What are the reasons a person would file a Chapter 13 case instead of a Chapter 7 case?
Individuals consider filing a Chapter 13 case because the provisions of Chapter 13 have advantages to some persons who are considering bankruptcy. For example, you might have more equity in a home than can be protected in Chapter 7 case with the exemption for real estate. The Chapter 13 plan could allow you to keep your home. When a co-signer is involved in consumer debt situations, a Chapter 13 proceeding could protect the co-signer who has not also filed for bankruptcy protection. Certain individuals will be required to file a Chapter 13 case, even if they do not have homes or excessive equity in their homes due to monthly excessive income. An experienced bankruptcy attorney will conduct a means test to determine your eligibility to file a Chapter 7 or Chapter 13 bankruptcy.
If I file bankruptcy, how will it affect my future credit and my job?
Different people have different experiences obtaining credit after they file a bankruptcy case. As a general rule, most people file it more difficult to obtain long-term credit, such as a home mortgage, shortly after a bankruptcy case has been filed. For other types of credit, experiences vary depending on other factors. The Bankruptcy Code prohibits your employer from discharging you or discriminating against you solely because you have filed a bankruptcy case. A bankruptcy may remain on your credit report for 10 years, but most people can obtain credit on good terms within 2 1/2-3 years after bankruptcy.
If I own a home, will I love it if I file a Chapter 7 or a Chapter 13 case?
The answer to that question depends on many factors, such as the equity in your home and whether you are seriously delinquent in your mortgage payments at the time you file bankruptcy.
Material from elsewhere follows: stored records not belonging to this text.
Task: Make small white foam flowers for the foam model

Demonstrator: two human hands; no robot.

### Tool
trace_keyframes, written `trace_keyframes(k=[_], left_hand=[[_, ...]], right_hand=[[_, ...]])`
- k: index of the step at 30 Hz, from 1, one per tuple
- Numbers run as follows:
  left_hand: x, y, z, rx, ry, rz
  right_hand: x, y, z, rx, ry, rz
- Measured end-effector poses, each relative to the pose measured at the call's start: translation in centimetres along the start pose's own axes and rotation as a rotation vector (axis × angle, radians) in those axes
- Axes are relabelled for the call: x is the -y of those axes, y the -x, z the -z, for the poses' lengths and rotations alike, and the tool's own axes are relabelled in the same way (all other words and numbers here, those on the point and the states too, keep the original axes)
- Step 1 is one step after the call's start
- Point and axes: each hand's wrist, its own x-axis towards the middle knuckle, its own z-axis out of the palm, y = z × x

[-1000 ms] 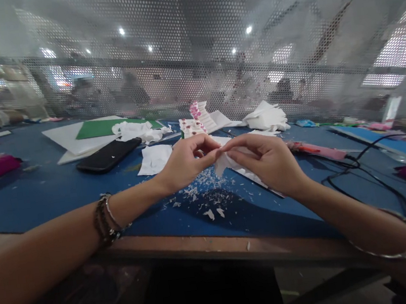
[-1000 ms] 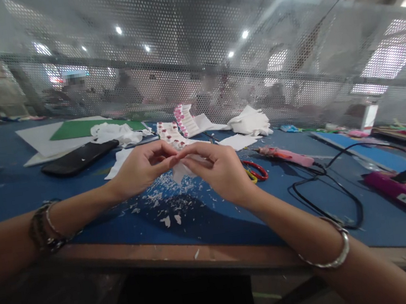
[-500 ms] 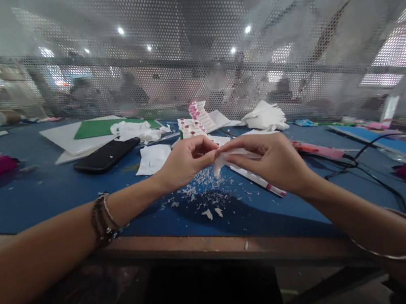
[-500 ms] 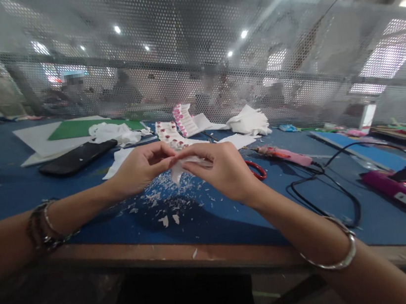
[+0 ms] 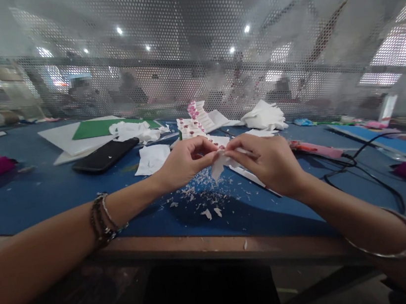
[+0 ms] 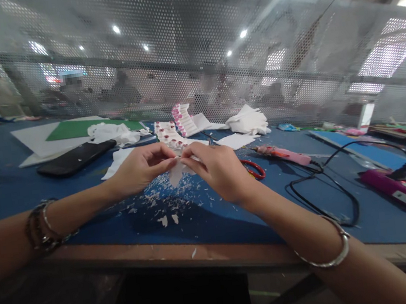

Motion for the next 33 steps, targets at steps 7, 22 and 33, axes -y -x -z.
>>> trace_keyframes(k=[7,22,33], left_hand=[[-0.1,0.02,0.04,-0.002,0.013,0.008],[-0.08,0.05,0.14,-0.006,0.024,0.01],[0.27,0.01,0.24,0.005,-0.006,0.016]], right_hand=[[-0.48,0.01,0.01,0.031,-0.001,0.087],[-0.28,0.23,-0.28,0.047,-0.37,-0.086],[-0.3,0.11,-0.05,0.097,-0.291,-0.08]])
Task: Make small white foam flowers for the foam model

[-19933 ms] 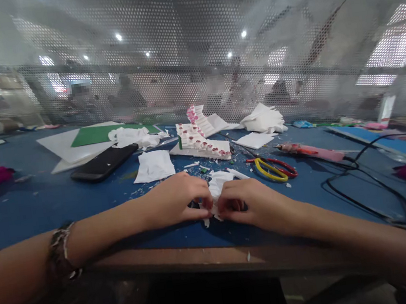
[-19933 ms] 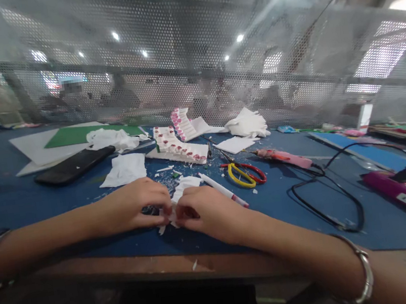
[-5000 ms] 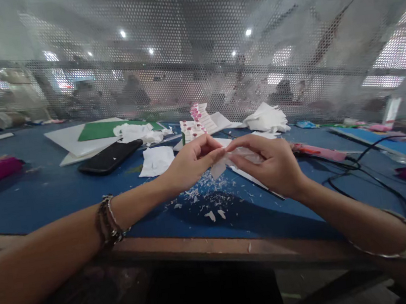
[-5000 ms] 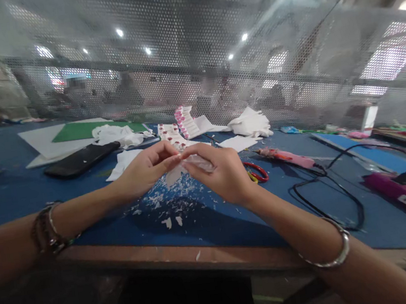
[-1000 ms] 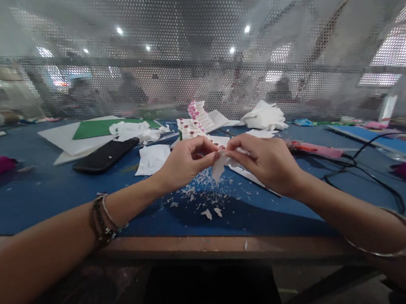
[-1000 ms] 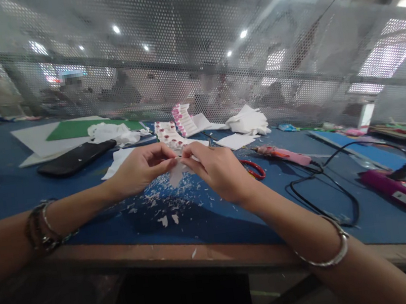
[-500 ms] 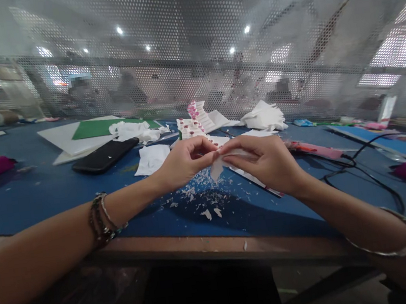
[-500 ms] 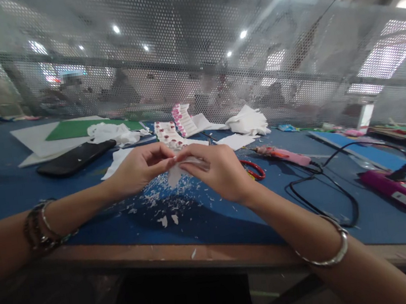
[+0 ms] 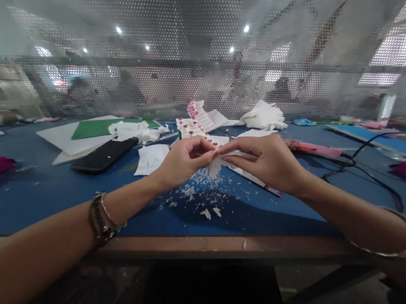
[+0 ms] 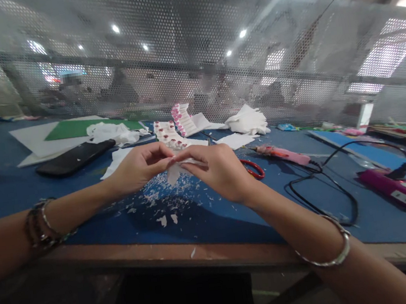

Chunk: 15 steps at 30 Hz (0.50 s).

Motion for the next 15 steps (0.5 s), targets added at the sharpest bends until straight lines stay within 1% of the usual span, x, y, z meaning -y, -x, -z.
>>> trace_keyframes(k=[5,9,15], left_hand=[[-0.41,0.01,-0.14,-0.002,0.015,-0.007],[-0.53,0.01,-0.24,-0.002,0.038,-0.019],[-0.44,0.05,-0.31,0.006,0.045,0.008]], right_hand=[[0.22,0.03,-0.19,-0.068,0.085,0.007],[0.31,0.0,-0.33,-0.096,0.106,0.015],[0.22,-0.05,-0.37,-0.149,0.138,0.017]])
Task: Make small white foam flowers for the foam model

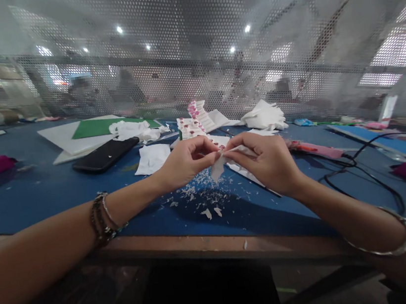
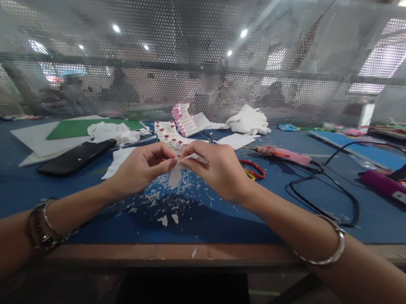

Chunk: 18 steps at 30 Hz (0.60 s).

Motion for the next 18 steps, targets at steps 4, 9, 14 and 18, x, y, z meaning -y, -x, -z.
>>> trace_keyframes(k=[4,9,14,18], left_hand=[[0.09,0.05,-0.03,0.0,-0.006,-0.022],[0.21,0.12,0.09,-0.016,-0.02,-0.063],[-0.01,0.18,-0.06,-0.041,0.008,-0.109],[-0.28,0.47,-0.33,-0.07,-0.035,-0.148]], right_hand=[[-0.01,-0.09,-0.13,0.013,-0.009,-0.029],[0.08,-0.01,-0.36,-0.008,-0.033,-0.082],[0.16,0.21,-0.46,-0.058,-0.056,-0.105],[0.16,0.32,-0.63,-0.112,-0.061,-0.083]])
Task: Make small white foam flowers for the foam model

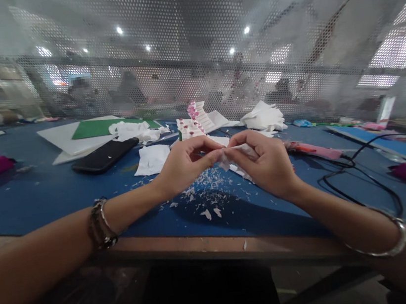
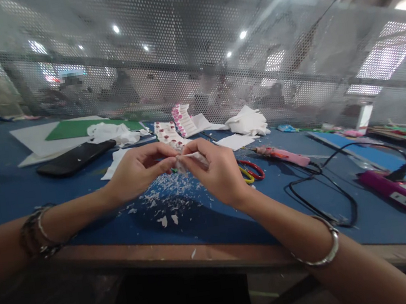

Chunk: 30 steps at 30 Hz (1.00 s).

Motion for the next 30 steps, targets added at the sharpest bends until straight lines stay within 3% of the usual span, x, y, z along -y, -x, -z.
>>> trace_keyframes(k=[9,16,23,30], left_hand=[[-0.4,0.2,0.3,-0.057,-0.305,-0.15],[-0.5,-0.4,0.3,0.016,0.061,0.045],[-0.6,-0.3,0.4,0.071,0.248,0.097],[-0.4,-0.3,0.2,0.03,0.312,0.125]], right_hand=[[0.0,0.1,-0.1,-0.007,-0.024,0.002],[-0.1,-0.9,1.0,0.102,-0.235,-0.108],[0.5,-0.8,0.4,0.157,-0.668,-0.277],[0.9,-0.6,0.0,0.171,-0.692,-0.297]])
You should consult an experienced bankruptcy attorney to answer this question based on your circumstances. However, in most bankruptcy cases, individuals do not lose their home in the bankruptcy. In general, a debtor has a great ability to protect assets in Chapter 13 than in Chapter 7.
Do I need a lawyer to represent me if I file a bankruptcy case?
Any person has a right to file a legal case and represent himself or herself at all Court hearings, but remember that bankruptcy is a Court proceeding. Some Bankruptcy Courts in Illinois require that the bankruptcy materials themselves be filed electronically and not through written papers. In every bankruptcy case, each individual is required to prepare and submit to the Court detailed forms concerning his or her property, debts and financial affairs. Options available to each individual, such as property claiming exemptions, filing jointly with a spouse or what type of bankruptcy to file probably cannot be properly assessed without the assistance of an experienced attorney.